■ **WHAT IS BEING ASKED**
Read through the listing below, and copy every line where the string "dirt" appears.

■ **SUPPLIED INFORMATION**
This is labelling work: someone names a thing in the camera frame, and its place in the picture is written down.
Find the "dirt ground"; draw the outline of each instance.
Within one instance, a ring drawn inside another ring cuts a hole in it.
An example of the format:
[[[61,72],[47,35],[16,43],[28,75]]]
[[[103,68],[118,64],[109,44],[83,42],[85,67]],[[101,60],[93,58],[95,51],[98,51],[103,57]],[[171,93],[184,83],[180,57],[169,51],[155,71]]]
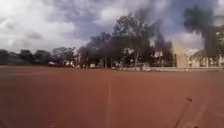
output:
[[[223,76],[0,67],[0,128],[223,128]]]

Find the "cloud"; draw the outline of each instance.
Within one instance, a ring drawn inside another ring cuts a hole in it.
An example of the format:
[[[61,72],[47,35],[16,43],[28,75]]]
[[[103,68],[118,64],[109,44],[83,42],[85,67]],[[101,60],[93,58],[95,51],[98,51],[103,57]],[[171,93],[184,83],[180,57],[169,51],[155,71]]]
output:
[[[71,45],[75,39],[68,35],[77,28],[60,19],[58,11],[43,0],[0,0],[0,47],[18,51]]]
[[[214,12],[223,15],[224,0],[0,0],[0,48],[79,47],[91,36],[111,32],[120,16],[141,8],[148,8],[151,22],[162,19],[167,40],[199,47],[201,36],[185,31],[183,12],[213,3]]]

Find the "red dirt field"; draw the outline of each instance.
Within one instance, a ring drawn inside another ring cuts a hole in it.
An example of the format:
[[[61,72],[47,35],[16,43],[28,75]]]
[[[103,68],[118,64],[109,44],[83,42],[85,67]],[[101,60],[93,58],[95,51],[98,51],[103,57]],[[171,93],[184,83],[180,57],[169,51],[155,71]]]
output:
[[[223,76],[0,67],[0,128],[223,128]]]

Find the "sky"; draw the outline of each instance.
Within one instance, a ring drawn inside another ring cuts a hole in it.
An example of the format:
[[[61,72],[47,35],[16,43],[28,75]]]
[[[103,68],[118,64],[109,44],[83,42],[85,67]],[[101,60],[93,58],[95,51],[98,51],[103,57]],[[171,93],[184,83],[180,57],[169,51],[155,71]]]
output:
[[[141,8],[148,8],[149,23],[162,19],[166,40],[201,48],[201,36],[183,27],[183,12],[194,5],[224,16],[224,0],[0,0],[0,49],[78,48]]]

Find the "white cloud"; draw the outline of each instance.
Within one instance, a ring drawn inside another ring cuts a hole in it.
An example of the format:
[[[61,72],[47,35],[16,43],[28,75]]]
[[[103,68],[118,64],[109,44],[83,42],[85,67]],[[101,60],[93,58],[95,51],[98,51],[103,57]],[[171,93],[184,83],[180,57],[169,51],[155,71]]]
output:
[[[74,23],[60,19],[57,11],[43,0],[0,0],[0,47],[18,51],[70,45],[72,40],[67,35],[77,28]],[[41,39],[27,37],[33,33]]]
[[[99,11],[99,16],[97,16],[94,23],[101,26],[112,26],[120,16],[135,12],[140,8],[145,8],[150,1],[151,0],[115,0],[113,4],[111,2],[106,3]]]
[[[155,11],[156,13],[164,13],[167,7],[170,4],[170,0],[157,0],[155,2]]]
[[[224,16],[224,0],[218,0],[215,14]]]

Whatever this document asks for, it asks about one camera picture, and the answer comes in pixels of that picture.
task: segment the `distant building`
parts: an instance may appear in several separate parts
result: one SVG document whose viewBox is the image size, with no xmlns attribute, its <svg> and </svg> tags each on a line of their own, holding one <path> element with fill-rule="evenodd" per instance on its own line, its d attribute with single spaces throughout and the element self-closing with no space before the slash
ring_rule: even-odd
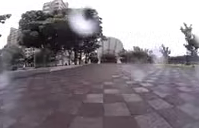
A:
<svg viewBox="0 0 199 128">
<path fill-rule="evenodd" d="M 62 10 L 68 8 L 68 3 L 63 2 L 63 0 L 53 0 L 51 2 L 44 3 L 43 11 L 46 13 L 51 13 L 55 10 Z"/>
<path fill-rule="evenodd" d="M 122 42 L 114 37 L 108 37 L 104 41 L 100 41 L 100 48 L 97 49 L 98 63 L 101 63 L 103 55 L 111 54 L 117 59 L 117 63 L 121 63 L 119 53 L 124 49 Z"/>
<path fill-rule="evenodd" d="M 10 34 L 7 37 L 7 45 L 18 45 L 18 36 L 19 36 L 19 29 L 10 28 Z"/>
</svg>

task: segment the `paved plaza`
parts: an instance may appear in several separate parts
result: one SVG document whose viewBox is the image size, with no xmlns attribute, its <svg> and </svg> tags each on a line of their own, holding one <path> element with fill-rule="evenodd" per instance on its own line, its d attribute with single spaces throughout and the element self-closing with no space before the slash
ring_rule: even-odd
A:
<svg viewBox="0 0 199 128">
<path fill-rule="evenodd" d="M 91 64 L 11 78 L 0 128 L 199 128 L 199 67 Z"/>
</svg>

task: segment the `tree trunk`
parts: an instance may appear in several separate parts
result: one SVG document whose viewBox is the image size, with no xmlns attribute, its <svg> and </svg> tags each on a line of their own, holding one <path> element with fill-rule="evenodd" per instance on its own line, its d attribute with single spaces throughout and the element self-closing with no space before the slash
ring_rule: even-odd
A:
<svg viewBox="0 0 199 128">
<path fill-rule="evenodd" d="M 34 49 L 34 67 L 36 68 L 36 51 Z"/>
<path fill-rule="evenodd" d="M 71 54 L 72 54 L 72 51 L 70 50 L 68 52 L 69 52 L 69 61 L 68 61 L 68 63 L 69 63 L 69 65 L 71 65 Z"/>
<path fill-rule="evenodd" d="M 81 65 L 82 64 L 82 53 L 80 52 L 79 54 L 80 54 L 79 55 L 79 65 Z"/>
<path fill-rule="evenodd" d="M 77 50 L 74 49 L 74 64 L 77 65 L 78 53 Z"/>
<path fill-rule="evenodd" d="M 88 60 L 89 60 L 89 54 L 88 53 L 86 53 L 86 58 L 85 58 L 85 64 L 87 64 L 88 63 Z"/>
<path fill-rule="evenodd" d="M 42 53 L 43 53 L 43 66 L 46 67 L 46 52 L 45 52 L 45 49 L 42 49 Z"/>
</svg>

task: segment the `gray paving tile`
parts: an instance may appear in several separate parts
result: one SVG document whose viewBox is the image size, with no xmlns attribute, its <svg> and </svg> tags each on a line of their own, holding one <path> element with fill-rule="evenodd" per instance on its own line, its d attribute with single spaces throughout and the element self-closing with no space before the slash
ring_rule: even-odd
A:
<svg viewBox="0 0 199 128">
<path fill-rule="evenodd" d="M 87 94 L 86 103 L 103 103 L 103 94 Z"/>
<path fill-rule="evenodd" d="M 119 94 L 119 90 L 118 89 L 105 89 L 104 90 L 105 94 Z"/>
<path fill-rule="evenodd" d="M 136 82 L 135 81 L 126 81 L 126 84 L 132 85 L 132 84 L 136 84 Z"/>
<path fill-rule="evenodd" d="M 193 89 L 191 89 L 189 87 L 178 87 L 178 90 L 180 90 L 182 92 L 192 92 L 192 91 L 194 91 Z"/>
<path fill-rule="evenodd" d="M 148 101 L 148 103 L 156 110 L 172 107 L 172 105 L 170 105 L 169 103 L 167 103 L 166 101 L 162 99 L 150 100 Z"/>
<path fill-rule="evenodd" d="M 138 87 L 138 88 L 134 88 L 136 93 L 145 93 L 145 92 L 149 92 L 149 90 L 147 88 L 143 88 L 143 87 Z"/>
<path fill-rule="evenodd" d="M 178 108 L 161 109 L 159 114 L 167 120 L 173 128 L 182 128 L 195 120 Z"/>
<path fill-rule="evenodd" d="M 76 117 L 70 128 L 103 128 L 103 119 L 101 117 Z"/>
<path fill-rule="evenodd" d="M 161 116 L 157 113 L 149 113 L 135 117 L 140 128 L 172 128 Z"/>
<path fill-rule="evenodd" d="M 139 102 L 142 101 L 142 98 L 137 94 L 122 94 L 126 102 Z"/>
<path fill-rule="evenodd" d="M 143 115 L 154 112 L 153 108 L 146 102 L 127 102 L 127 106 L 132 115 Z"/>
<path fill-rule="evenodd" d="M 190 123 L 184 126 L 183 128 L 199 128 L 199 123 Z"/>
<path fill-rule="evenodd" d="M 78 111 L 78 116 L 83 117 L 102 117 L 103 115 L 104 108 L 100 103 L 84 103 Z"/>
<path fill-rule="evenodd" d="M 139 128 L 135 119 L 127 117 L 104 117 L 104 128 Z"/>
<path fill-rule="evenodd" d="M 151 84 L 151 83 L 141 83 L 141 85 L 143 87 L 152 87 L 153 86 L 153 84 Z"/>
<path fill-rule="evenodd" d="M 124 102 L 120 94 L 104 94 L 104 103 Z"/>
<path fill-rule="evenodd" d="M 130 116 L 125 103 L 104 104 L 105 116 Z"/>
<path fill-rule="evenodd" d="M 199 107 L 186 103 L 179 106 L 179 109 L 181 109 L 183 112 L 187 113 L 194 119 L 199 119 Z"/>
<path fill-rule="evenodd" d="M 113 85 L 113 82 L 104 82 L 104 85 Z"/>
<path fill-rule="evenodd" d="M 153 93 L 158 95 L 161 98 L 165 98 L 166 96 L 170 95 L 169 93 L 162 92 L 162 91 L 153 91 Z"/>
<path fill-rule="evenodd" d="M 178 96 L 186 102 L 194 102 L 196 98 L 188 93 L 179 93 Z"/>
</svg>

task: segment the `pavement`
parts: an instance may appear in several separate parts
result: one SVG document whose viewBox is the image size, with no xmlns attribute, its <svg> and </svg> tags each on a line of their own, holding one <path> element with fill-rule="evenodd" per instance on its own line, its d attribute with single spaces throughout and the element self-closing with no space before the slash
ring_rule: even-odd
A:
<svg viewBox="0 0 199 128">
<path fill-rule="evenodd" d="M 12 79 L 0 128 L 199 128 L 199 67 L 91 64 Z"/>
</svg>

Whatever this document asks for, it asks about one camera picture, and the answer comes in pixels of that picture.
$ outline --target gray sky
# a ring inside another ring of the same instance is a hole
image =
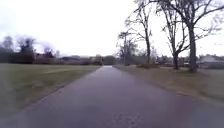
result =
[[[62,54],[110,55],[133,9],[133,0],[1,0],[0,37],[27,34]],[[161,22],[151,18],[154,46],[159,54],[170,55]],[[222,33],[199,41],[198,54],[224,54],[223,39]]]

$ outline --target shrub
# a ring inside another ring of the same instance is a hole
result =
[[[93,61],[93,62],[92,62],[92,65],[102,65],[102,63],[99,62],[99,61]]]
[[[155,65],[155,64],[150,64],[150,65],[147,65],[147,64],[140,64],[140,65],[137,65],[137,68],[144,68],[144,69],[149,69],[149,68],[157,68],[158,66]]]

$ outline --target grass
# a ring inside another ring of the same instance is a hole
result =
[[[10,115],[97,68],[0,64],[0,116]]]
[[[190,74],[185,69],[174,71],[171,68],[152,68],[116,66],[116,68],[137,75],[152,85],[174,90],[205,101],[224,103],[224,70],[199,70]]]

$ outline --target building
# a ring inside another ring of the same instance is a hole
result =
[[[216,56],[206,55],[197,61],[199,68],[206,69],[224,69],[224,61],[219,60]]]

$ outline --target paved path
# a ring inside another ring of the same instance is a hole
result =
[[[45,97],[2,128],[224,128],[224,109],[103,67]]]

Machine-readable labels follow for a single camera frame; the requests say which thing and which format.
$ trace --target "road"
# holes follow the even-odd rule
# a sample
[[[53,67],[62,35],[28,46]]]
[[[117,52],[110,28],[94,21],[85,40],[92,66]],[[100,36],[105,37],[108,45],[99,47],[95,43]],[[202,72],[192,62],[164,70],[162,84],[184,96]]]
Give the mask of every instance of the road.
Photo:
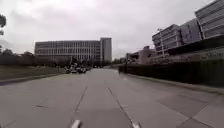
[[[224,98],[94,69],[0,87],[3,128],[223,128]]]

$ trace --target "concrete barrier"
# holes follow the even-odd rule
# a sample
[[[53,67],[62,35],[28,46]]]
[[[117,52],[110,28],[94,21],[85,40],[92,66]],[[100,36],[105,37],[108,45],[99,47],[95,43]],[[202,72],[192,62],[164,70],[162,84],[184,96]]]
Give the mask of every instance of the concrete barrier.
[[[48,75],[39,75],[39,76],[0,80],[0,86],[17,83],[17,82],[28,81],[28,80],[41,79],[41,78],[45,78],[45,77],[52,77],[52,76],[57,76],[57,75],[61,75],[61,74],[58,73],[58,74],[48,74]]]

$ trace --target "hedge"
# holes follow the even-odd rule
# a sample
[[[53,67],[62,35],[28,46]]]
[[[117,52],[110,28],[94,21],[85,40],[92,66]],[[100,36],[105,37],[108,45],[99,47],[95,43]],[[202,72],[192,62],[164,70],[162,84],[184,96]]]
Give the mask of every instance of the hedge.
[[[190,84],[224,87],[224,60],[120,66],[120,72]]]

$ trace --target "overcast sky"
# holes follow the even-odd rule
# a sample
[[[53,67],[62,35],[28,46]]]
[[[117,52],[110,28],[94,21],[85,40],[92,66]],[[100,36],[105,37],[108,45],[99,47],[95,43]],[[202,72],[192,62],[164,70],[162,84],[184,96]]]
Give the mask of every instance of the overcast sky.
[[[5,35],[14,52],[35,41],[112,37],[113,57],[153,47],[158,28],[181,25],[213,0],[0,0]]]

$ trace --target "building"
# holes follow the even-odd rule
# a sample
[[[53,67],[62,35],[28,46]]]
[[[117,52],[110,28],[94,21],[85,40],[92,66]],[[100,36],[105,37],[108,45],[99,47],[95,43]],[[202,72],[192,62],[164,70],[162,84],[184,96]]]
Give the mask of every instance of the building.
[[[166,29],[159,29],[159,32],[152,36],[157,55],[166,56],[167,50],[182,45],[180,30],[180,26],[173,24]]]
[[[224,59],[224,35],[204,39],[189,45],[170,49],[170,62],[194,62]]]
[[[139,64],[146,64],[150,57],[156,55],[156,51],[154,49],[150,49],[149,46],[145,46],[142,50],[139,52]]]
[[[202,40],[202,34],[197,19],[190,20],[180,26],[183,45]]]
[[[130,63],[137,63],[137,60],[139,59],[139,53],[127,53],[126,54],[126,59]]]
[[[195,14],[205,39],[224,35],[224,0],[215,0]]]
[[[35,55],[51,60],[109,61],[112,60],[112,39],[36,42]]]

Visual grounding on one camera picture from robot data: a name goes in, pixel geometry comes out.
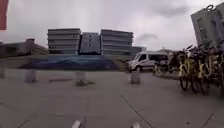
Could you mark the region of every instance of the pavement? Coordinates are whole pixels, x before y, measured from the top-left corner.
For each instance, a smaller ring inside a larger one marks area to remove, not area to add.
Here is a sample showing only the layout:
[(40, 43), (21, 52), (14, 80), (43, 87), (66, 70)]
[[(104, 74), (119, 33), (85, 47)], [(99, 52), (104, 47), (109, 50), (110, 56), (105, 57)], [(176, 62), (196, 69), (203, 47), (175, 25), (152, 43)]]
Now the pavement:
[(75, 72), (38, 71), (24, 82), (24, 70), (6, 71), (0, 80), (1, 128), (223, 128), (224, 99), (217, 88), (202, 96), (181, 92), (176, 80), (141, 74), (129, 84), (122, 72), (87, 72), (95, 84), (75, 86)]

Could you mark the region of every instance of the blue structure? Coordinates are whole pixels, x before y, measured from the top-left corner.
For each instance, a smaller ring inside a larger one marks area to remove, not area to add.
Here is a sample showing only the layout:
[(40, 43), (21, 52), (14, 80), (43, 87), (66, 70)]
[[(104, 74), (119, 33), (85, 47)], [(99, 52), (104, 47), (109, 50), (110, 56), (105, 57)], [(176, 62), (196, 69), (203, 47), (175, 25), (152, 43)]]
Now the blue structure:
[(86, 71), (119, 70), (112, 60), (100, 55), (59, 55), (47, 58), (33, 58), (20, 68)]

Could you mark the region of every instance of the car wheel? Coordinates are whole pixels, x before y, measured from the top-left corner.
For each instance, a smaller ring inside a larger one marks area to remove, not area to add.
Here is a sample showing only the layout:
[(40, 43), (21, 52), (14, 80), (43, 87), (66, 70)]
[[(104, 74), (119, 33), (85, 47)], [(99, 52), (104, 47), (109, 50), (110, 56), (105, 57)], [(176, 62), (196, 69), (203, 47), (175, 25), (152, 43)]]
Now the car wheel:
[(141, 67), (141, 66), (137, 66), (137, 67), (136, 67), (136, 71), (138, 71), (138, 72), (142, 72), (142, 67)]

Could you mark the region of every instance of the flag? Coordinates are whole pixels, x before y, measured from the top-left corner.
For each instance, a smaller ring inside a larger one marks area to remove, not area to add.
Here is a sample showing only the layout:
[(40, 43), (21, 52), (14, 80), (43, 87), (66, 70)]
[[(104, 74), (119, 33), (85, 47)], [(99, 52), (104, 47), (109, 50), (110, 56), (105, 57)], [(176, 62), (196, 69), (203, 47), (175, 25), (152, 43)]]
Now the flag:
[(6, 30), (8, 1), (0, 0), (0, 30)]

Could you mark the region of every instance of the white van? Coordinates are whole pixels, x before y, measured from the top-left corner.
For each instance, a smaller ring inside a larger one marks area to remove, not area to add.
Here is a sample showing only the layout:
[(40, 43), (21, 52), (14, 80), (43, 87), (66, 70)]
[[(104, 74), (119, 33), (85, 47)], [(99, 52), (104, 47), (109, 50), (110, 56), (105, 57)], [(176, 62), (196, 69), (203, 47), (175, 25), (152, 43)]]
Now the white van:
[(143, 68), (153, 68), (156, 61), (161, 64), (168, 63), (168, 55), (165, 52), (143, 51), (136, 54), (133, 60), (128, 61), (126, 68), (129, 71), (142, 71)]

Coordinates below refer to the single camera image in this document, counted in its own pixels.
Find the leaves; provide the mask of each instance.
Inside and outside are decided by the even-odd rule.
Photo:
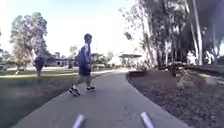
[[[10,43],[13,46],[13,59],[18,64],[30,62],[33,52],[37,57],[49,58],[44,36],[47,34],[47,21],[41,13],[17,16],[12,22]]]

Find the mulch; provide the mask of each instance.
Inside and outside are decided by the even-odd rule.
[[[167,71],[157,70],[143,77],[127,75],[127,80],[148,99],[191,127],[224,128],[224,85],[217,82],[223,78],[190,72],[196,86],[179,87],[181,74],[174,78]]]

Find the boy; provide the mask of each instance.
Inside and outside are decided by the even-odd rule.
[[[85,82],[87,85],[86,90],[94,90],[95,87],[91,86],[91,49],[90,49],[90,44],[92,42],[92,36],[90,34],[86,34],[84,36],[85,40],[85,45],[81,48],[79,55],[78,55],[78,65],[79,65],[79,78],[73,84],[71,88],[69,88],[69,92],[79,96],[80,93],[77,90],[77,85],[81,82]]]

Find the leg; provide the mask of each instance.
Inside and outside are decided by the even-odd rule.
[[[85,82],[86,82],[87,87],[91,86],[91,77],[90,77],[90,75],[89,76],[85,76]]]
[[[86,85],[87,85],[87,90],[94,90],[95,87],[94,86],[91,86],[91,76],[86,76],[85,78],[85,82],[86,82]]]
[[[80,95],[79,91],[77,90],[77,85],[80,84],[81,82],[83,82],[83,76],[79,75],[79,77],[77,78],[77,80],[75,80],[75,83],[72,85],[71,88],[69,88],[69,92],[73,93],[75,95]]]

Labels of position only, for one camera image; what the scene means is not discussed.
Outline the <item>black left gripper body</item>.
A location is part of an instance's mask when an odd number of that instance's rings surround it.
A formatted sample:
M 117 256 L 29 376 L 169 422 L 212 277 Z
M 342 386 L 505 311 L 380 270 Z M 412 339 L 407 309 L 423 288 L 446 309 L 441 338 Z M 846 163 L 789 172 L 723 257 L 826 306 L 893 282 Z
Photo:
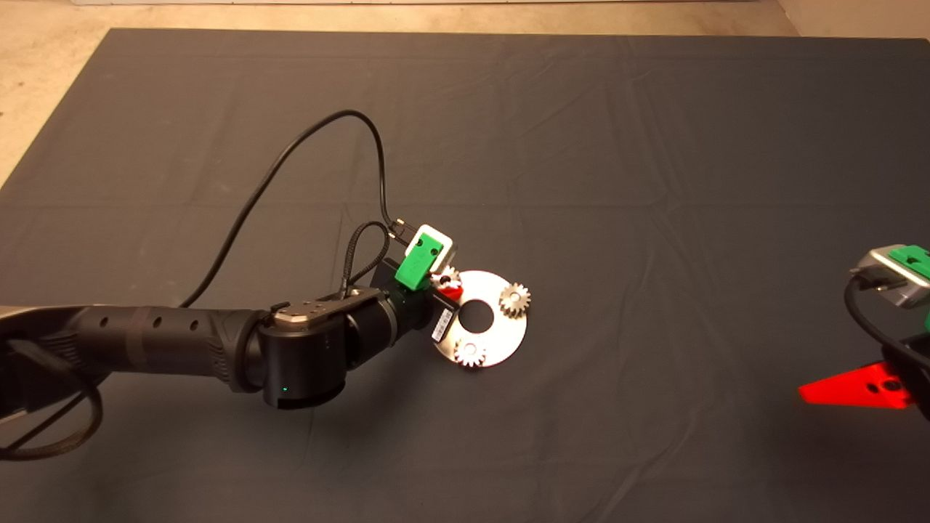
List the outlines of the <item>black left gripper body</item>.
M 385 258 L 376 265 L 371 285 L 381 291 L 389 315 L 394 342 L 409 332 L 418 332 L 429 342 L 444 340 L 461 305 L 429 285 L 412 291 L 395 279 L 399 264 Z

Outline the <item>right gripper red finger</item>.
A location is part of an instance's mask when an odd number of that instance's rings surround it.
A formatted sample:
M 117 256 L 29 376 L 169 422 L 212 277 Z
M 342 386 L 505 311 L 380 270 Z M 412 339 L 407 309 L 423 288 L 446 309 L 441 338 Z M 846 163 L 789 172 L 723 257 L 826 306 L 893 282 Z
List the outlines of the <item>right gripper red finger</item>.
M 886 362 L 874 362 L 801 385 L 798 393 L 803 401 L 813 405 L 891 410 L 913 406 L 913 397 L 900 374 Z

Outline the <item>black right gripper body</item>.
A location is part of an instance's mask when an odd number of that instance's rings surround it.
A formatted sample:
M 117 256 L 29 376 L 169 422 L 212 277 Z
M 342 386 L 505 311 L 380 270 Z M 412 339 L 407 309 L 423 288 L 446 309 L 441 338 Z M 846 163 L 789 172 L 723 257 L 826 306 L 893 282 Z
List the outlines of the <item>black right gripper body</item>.
M 904 338 L 901 344 L 909 347 L 917 354 L 929 357 L 929 334 L 919 334 Z M 919 365 L 907 360 L 890 346 L 881 347 L 881 354 L 885 361 L 897 374 L 903 389 L 910 395 L 914 406 L 920 411 L 924 419 L 929 421 L 929 378 L 928 371 Z

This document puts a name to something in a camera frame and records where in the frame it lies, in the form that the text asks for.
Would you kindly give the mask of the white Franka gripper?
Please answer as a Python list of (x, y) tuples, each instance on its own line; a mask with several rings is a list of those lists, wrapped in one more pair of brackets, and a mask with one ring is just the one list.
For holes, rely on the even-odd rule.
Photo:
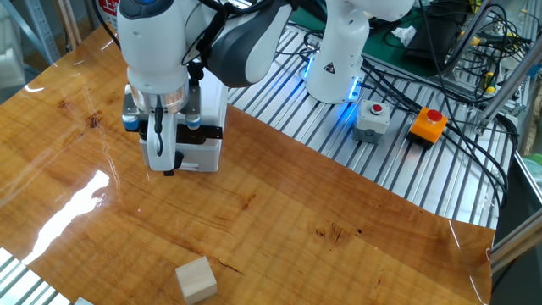
[(164, 176), (174, 176), (177, 123), (173, 114), (164, 114), (161, 123), (151, 114), (147, 127), (148, 166), (163, 171)]

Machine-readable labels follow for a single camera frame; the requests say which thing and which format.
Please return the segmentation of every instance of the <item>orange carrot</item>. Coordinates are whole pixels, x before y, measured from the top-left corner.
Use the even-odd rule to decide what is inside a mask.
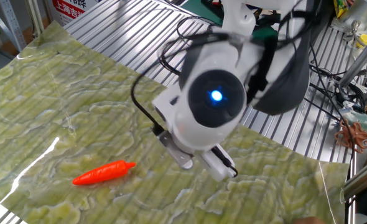
[[[94,184],[101,181],[122,177],[135,166],[135,162],[115,161],[90,170],[73,180],[74,185]]]

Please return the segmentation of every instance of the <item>sign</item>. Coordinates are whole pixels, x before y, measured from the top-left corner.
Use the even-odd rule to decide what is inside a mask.
[[[64,26],[101,0],[48,0],[52,18]]]

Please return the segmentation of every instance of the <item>black cable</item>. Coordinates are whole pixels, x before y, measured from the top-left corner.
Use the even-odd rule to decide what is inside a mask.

■ **RESPONSE BOX**
Find the "dirt ground"; draw the outline of each instance.
Find the "red dirt field"; draw the outline of each instance.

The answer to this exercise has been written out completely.